• **WHAT THIS TASK INVOLVES**: Determine how many lines below contain the word "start", then write that number by itself.

• **EXERCISE DATA**:
________________________________________
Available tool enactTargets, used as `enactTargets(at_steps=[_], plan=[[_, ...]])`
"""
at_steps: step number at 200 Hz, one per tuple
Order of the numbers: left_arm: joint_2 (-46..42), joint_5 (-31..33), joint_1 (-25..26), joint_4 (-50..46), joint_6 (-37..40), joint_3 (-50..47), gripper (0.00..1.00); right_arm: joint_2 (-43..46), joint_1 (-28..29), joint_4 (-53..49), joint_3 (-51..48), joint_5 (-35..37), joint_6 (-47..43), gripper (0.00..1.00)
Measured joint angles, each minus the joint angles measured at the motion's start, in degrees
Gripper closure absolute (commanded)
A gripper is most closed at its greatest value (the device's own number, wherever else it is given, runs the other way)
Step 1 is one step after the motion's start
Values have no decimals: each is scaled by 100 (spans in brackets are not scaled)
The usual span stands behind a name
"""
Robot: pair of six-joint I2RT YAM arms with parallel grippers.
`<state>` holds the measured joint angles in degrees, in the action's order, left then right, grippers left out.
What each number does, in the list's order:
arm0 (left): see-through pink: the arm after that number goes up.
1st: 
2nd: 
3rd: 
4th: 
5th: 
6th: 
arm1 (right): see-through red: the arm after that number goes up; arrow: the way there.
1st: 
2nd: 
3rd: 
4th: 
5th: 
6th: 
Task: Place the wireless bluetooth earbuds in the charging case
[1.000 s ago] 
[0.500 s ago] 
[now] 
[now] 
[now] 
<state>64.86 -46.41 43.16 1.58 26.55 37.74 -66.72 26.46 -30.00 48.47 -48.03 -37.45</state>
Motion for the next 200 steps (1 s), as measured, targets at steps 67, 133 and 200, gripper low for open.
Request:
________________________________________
• **PROBLEM SOLUTION**: 2